Transportation is being transformed as we speak (car sharing and applications like Uber). The same applies to most sectors. The changes induced by the new era of ubiquitous computing are as far-reaching as those brought about a couple of decades ago by the Internet.
Finally, is there anything else that you would like to add regarding any upcoming projects or interesting future investments/plans, etc.?
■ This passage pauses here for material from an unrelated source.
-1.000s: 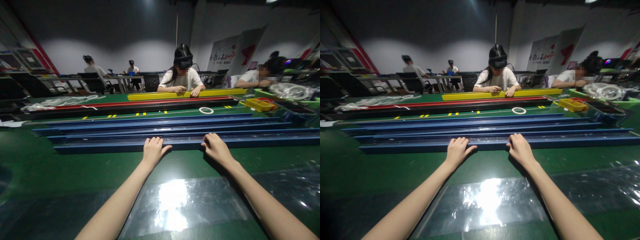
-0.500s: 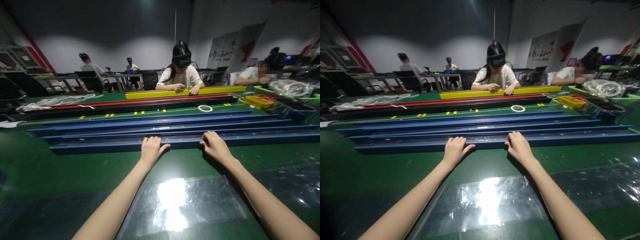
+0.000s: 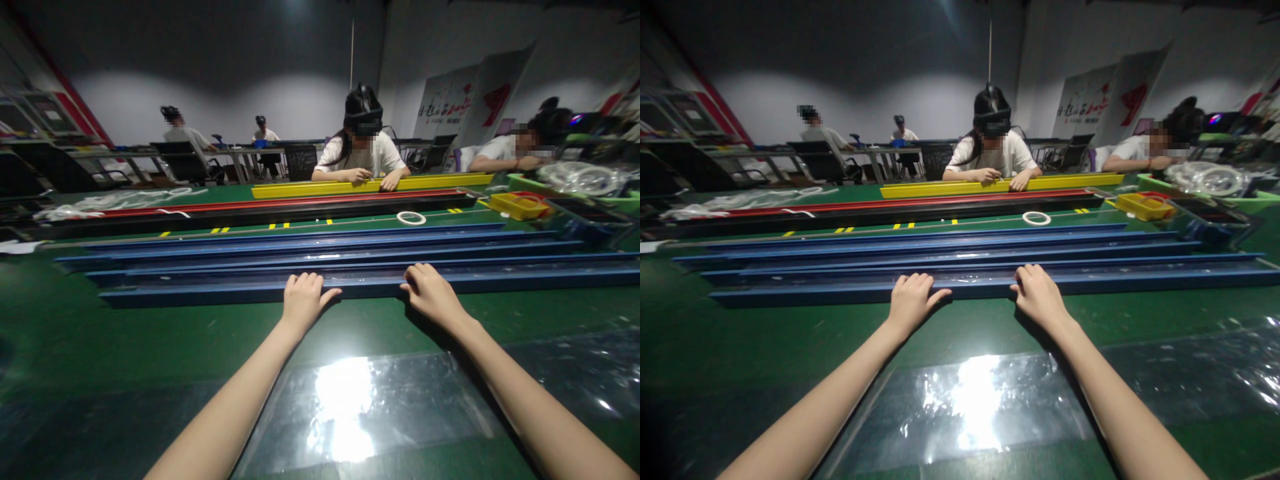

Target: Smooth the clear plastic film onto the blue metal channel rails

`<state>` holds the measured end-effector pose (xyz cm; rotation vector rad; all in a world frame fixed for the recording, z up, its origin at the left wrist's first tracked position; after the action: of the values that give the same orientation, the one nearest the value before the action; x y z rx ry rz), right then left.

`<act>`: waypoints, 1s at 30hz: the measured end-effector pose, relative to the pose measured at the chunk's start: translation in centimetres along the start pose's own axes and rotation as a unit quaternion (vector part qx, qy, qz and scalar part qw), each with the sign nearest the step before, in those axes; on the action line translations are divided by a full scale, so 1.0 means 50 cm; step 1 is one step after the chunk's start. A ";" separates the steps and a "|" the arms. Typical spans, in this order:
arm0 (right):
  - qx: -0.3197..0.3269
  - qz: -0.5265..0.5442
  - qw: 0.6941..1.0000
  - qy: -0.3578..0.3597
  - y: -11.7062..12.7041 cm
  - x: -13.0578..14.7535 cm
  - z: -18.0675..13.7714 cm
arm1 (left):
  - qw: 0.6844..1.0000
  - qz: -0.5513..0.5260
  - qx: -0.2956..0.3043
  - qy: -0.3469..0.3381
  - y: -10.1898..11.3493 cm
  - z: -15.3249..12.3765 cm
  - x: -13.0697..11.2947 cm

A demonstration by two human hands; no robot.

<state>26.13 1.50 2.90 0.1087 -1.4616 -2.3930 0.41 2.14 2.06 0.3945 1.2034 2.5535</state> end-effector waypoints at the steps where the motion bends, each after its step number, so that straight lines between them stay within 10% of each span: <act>1: 0.002 -0.002 1.000 0.001 0.000 0.000 0.000 | 1.000 -0.001 0.000 0.000 0.000 0.000 0.000; 30: 0.034 -0.032 0.998 0.049 -0.005 0.034 0.007 | 1.000 0.006 -0.013 -0.007 -0.003 -0.001 -0.001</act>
<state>24.37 1.37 3.01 0.2901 -1.5149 -2.3532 0.46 2.17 1.92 0.4148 1.1654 2.5688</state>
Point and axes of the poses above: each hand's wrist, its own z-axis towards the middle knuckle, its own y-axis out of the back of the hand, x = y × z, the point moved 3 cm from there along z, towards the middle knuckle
I think it’s important to understand the role of designers in the above framework. We like to think of design as FUTURECRAFTING (Futurecraft is also the title of an exhibition that will open on our work at the Spazio FMG during Milan Design week, on April 13th, http://www.spaziofmg.com). Here are some excerpts:
According to Herber Simon, “The natural sciences are concerned with how things are… Design, on the other hand, is concerned with how things ought to be” (Herbert Simon, The Science of Design, 1988). As it changes existing situations into preferred ones, the act of design is inherently future-facing, aiming to transform the present by effecting material or experiential change. And if design is future-focused, its question becomes: how to accelerate transformation of the present? How to fast-forward the development of tomorrow?
This is what we call “Futurecraft”. We believe that designers must challenge what exists today, introduce new and alternate possibilities, and ultimately pave the way toward a more desirable future. Ultimately, ideas may or may not be realized, but by virtue of being stated, explored, and debated, a concept will necessarily have made an impact. Provocation is a better metric than certainty, for ideas both positive and negative. This could be the triumph of failed design: each proposal influences the evolution and resolution of tomorrow. Designers introduce visions of a possible future – galvanizing the crowd by Futurecraft.